In 2015, starting with the production of eight bases cut from a piece of salvaged timber, I decided I would make some works that were more overtly architectural than the sets of models I had been making post 2007. Inventing and rejecting a few alternative ideas, I settled on a collection of refurbished titles which had antecedents over a decade old, and which had variously been called either temples or chambers. They now manifested under the rubric of ‘House of …’ as it seemed a term of greater ambiguity and flexibility. As previously, and subsequently, the entertainment of generating titles results in excess.

Ruminations about titles draws attention to the reality that the title provides a broad brief for the work.
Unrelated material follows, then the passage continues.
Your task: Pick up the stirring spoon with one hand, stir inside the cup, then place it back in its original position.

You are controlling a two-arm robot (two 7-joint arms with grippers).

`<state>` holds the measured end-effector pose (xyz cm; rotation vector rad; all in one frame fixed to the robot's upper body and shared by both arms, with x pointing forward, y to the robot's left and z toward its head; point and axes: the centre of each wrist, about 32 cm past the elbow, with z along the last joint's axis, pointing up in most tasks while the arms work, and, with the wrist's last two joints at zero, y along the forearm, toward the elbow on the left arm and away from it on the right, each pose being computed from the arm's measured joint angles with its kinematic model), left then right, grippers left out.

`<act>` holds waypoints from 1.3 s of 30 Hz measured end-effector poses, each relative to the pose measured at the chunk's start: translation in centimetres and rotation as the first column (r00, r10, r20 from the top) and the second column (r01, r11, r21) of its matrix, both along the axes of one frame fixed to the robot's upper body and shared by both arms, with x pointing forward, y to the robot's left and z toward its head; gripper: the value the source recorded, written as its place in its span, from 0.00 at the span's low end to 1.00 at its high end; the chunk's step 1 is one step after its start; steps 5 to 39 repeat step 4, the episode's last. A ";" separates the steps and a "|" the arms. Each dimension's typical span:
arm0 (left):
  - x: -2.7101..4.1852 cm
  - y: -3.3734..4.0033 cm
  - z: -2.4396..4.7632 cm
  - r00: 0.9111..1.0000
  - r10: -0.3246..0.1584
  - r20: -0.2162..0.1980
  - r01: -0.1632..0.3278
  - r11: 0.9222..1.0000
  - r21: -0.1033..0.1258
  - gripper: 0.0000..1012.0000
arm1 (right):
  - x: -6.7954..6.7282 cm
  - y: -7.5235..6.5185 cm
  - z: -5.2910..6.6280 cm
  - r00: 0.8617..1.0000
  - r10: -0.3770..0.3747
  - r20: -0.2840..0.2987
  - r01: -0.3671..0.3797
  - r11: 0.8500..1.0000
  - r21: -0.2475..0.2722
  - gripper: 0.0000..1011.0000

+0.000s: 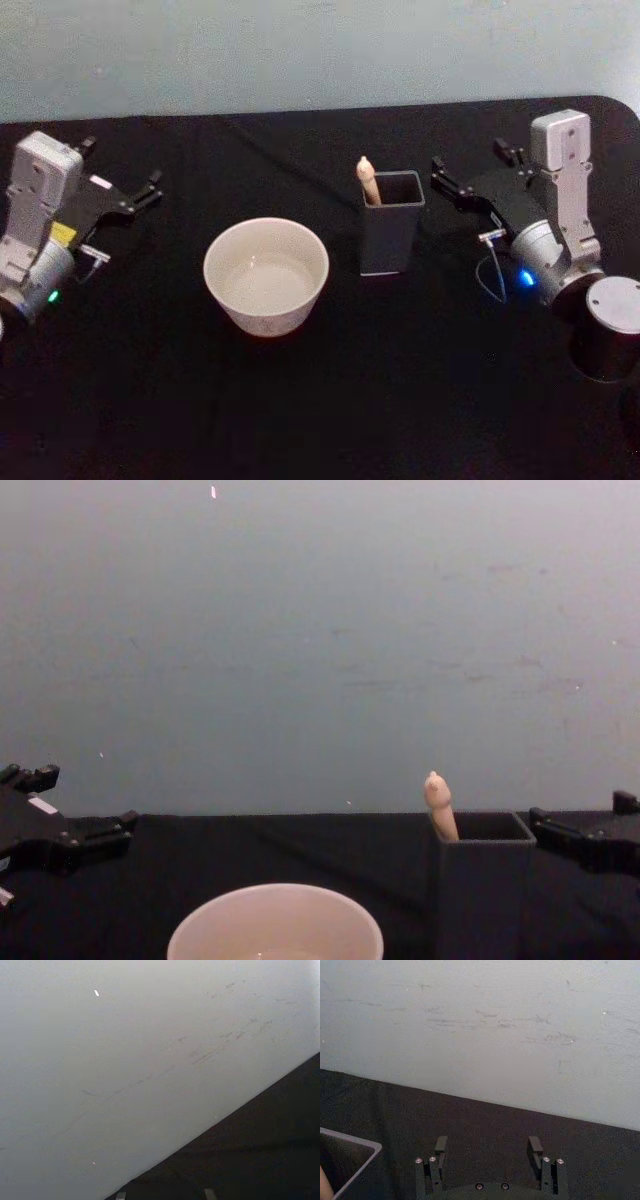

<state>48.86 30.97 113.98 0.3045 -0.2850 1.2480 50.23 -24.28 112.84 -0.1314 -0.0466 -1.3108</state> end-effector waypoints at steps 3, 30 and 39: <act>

Having decided to build something with a given title, in each instance I needed some concept of what one might be if I was to make a model at least loosely deriving from it. This was more-or-less a return to the strategies I employed in the Prelude set of pavilions.
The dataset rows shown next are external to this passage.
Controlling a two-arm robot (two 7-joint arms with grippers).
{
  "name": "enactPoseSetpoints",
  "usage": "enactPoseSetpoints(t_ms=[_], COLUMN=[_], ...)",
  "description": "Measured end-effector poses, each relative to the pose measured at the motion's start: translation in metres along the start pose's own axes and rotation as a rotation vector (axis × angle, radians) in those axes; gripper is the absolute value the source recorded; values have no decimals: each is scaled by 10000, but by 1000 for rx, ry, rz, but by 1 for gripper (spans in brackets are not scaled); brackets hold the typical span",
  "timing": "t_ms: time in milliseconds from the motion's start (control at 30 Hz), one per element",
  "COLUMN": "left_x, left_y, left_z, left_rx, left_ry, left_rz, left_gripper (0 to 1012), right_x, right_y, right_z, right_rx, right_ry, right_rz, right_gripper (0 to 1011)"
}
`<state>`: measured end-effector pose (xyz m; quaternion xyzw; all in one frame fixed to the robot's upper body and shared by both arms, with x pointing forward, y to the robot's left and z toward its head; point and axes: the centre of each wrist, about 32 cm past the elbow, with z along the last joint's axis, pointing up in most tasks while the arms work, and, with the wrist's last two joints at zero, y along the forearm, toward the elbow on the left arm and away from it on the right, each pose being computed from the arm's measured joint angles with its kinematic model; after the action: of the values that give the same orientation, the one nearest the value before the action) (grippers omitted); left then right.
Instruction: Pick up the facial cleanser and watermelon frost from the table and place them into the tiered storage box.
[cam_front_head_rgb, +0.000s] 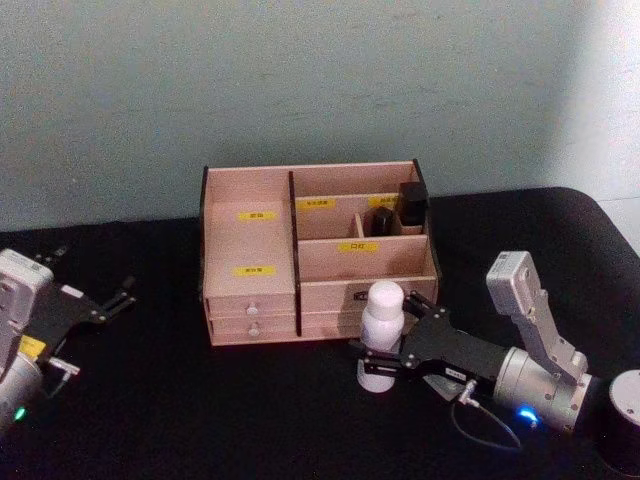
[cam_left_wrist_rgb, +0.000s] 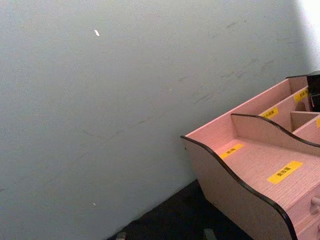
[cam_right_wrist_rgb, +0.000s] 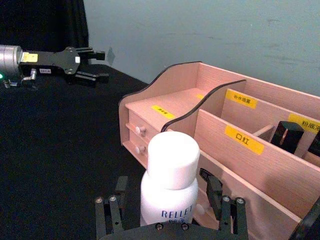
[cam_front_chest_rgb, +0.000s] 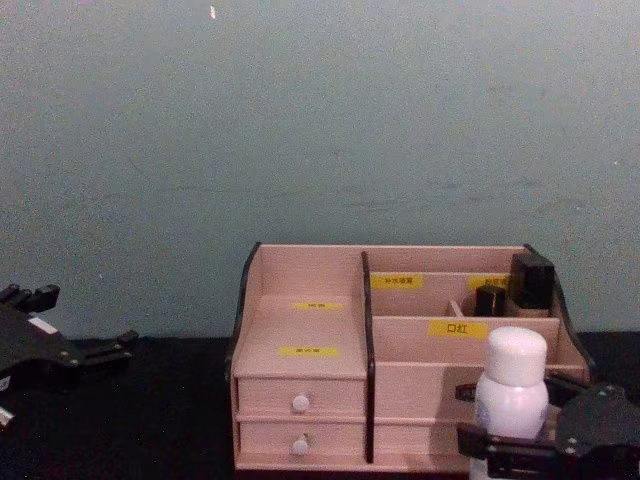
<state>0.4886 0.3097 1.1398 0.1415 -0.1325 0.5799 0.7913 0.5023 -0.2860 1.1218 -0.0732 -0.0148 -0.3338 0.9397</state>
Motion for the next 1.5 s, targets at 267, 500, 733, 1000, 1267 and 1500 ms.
enactPoseSetpoints(t_ms=[267,500,733,1000,1267,1500], left_x=[0,0,0,0,0,0], left_y=[0,0,0,0,0,0], left_z=[0,0,0,0,0,0], left_rx=[0,0,0,0,0,0], left_ry=[0,0,0,0,0,0], left_rz=[0,0,0,0,0,0], left_gripper=[1001,1001,1001,1001,1001,1001], right_x=[0,-1,-2,-2,-1,-6], right_y=[-2,-3,-3,-3,-11,-47], right_z=[0,0,1,1,17,102], right_rx=[0,1,2,2,1,21], right_ry=[0,-1,-1,-1,-12,9], right_rz=[-1,-1,-1,-2,2,37], right_gripper=[909,722,600,600,600,600])
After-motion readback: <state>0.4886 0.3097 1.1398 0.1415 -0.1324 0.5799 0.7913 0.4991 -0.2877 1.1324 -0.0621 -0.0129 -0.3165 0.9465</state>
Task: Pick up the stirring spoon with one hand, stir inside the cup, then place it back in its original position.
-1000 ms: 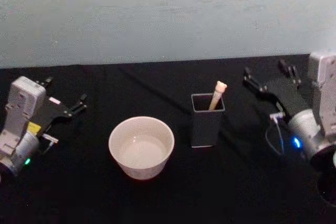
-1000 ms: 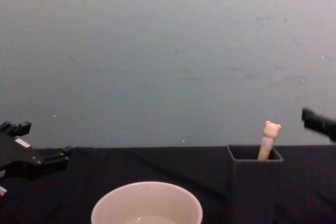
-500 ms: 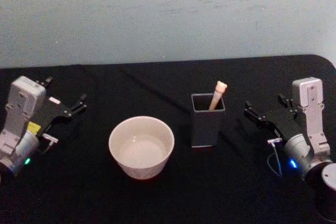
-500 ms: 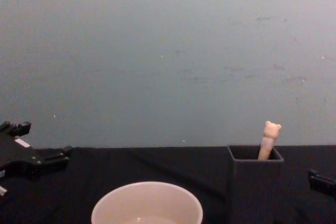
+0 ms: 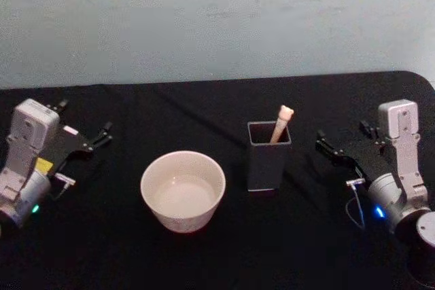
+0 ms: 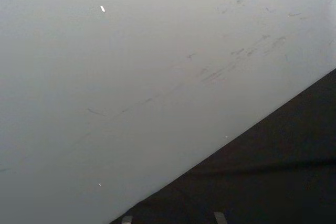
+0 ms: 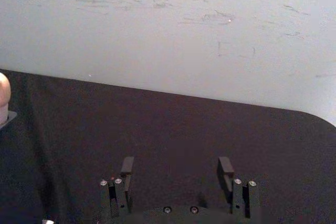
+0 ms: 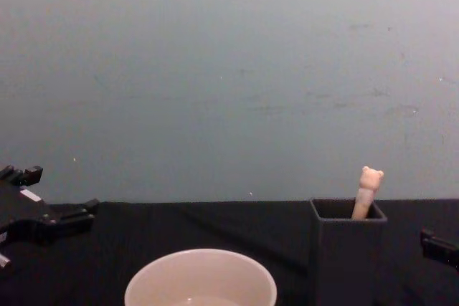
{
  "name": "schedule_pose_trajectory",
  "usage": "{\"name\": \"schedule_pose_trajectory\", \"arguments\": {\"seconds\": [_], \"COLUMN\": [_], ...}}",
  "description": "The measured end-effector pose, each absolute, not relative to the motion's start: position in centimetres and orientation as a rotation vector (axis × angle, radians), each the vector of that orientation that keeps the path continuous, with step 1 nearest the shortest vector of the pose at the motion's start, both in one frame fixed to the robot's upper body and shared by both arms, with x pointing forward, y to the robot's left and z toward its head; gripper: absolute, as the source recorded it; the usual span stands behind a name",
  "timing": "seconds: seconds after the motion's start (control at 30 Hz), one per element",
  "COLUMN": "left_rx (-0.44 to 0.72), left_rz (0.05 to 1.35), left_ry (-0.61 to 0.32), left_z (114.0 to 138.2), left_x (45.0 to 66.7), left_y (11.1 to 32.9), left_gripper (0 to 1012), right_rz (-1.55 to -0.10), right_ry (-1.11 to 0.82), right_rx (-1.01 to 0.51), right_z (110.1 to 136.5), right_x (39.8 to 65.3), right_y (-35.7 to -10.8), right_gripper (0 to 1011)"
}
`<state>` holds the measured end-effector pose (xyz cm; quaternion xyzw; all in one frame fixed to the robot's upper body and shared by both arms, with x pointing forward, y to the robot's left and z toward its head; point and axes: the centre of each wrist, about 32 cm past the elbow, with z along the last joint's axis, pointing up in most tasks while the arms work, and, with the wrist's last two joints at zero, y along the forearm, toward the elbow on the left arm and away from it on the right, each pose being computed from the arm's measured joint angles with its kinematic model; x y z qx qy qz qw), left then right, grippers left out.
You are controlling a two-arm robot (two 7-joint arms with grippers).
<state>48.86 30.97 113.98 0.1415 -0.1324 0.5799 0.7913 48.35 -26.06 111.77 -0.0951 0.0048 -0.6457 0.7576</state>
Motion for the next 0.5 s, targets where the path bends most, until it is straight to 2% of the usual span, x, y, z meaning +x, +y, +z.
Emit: {"name": "schedule_pose_trajectory", "arguments": {"seconds": [0.5], "left_rx": [0.304], "left_rz": [1.248], "left_ry": [-0.285], "left_z": [113.98], "left_x": [48.86], "left_y": [30.97], "left_gripper": [1001], "right_rz": [-1.406], "right_ry": [0.009], "right_rx": [-0.205], "right_z": [111.82], "right_x": [48.31], "right_y": [-26.03], "right_gripper": [1003]}}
The architectural input varied from exploring a period of architecture – for example Arts and Crafts – to quotes from particular buildings, to deriving characteristics from one building or type. Mostly the title preceded any form-giving, but there were also instances of formal ideas in search of a title or evolving and refining together.

31 House of Lost Concepts

Naked unattached concepts, freely flying in search of places to preen and roost were initially conjured. Boxes with tailored openings might house them. Perhaps a single structure might contain an appropriate array based on the model of the ‘Hôtel à incectes’ from a garden outside Strasbourg which Marion and I visited in 2012. It provided differently dimensioned holes and habitats for the insects necessary for that garden. Concepts could be similar and, if thinking of architectural concepts, one arrives easily at Le Corbusier. Hence there are allusions to the Unité d’Habitation, Marseille; Palace of Assembly, Chandigarh; the Chapelle Notre Dame du Haut, Ronchamp; and initially the Carpenter Centre for the Visual Arts at Harvard. The Unité d’Habitation, Marseille met with something from Morphosis Architects, and a homage to Donald Judd sculptures in the form of dark cubes of gifted Wenge appeared obliquely.

This list is intended to promote a viewer’s thinking. There are no exact quotations; ideas wove through my processes, but nothing was carefully borrowed. Whatever started out as a generative source was manipulated into a form serving the purposes of the whole. Some, like pilotis, were simplified, others derived from several inputs: the Chandigarh-shaped roof was influenced not only by its prototype but by the drum of Japanese Cedar from which it was formed.

Base: 126mm x 102mm. Model: 137mm x 102mm. Height: 117mm.
Initiated: 22 April 2015. Constructed: 20 May 2015 – 16 December 2015.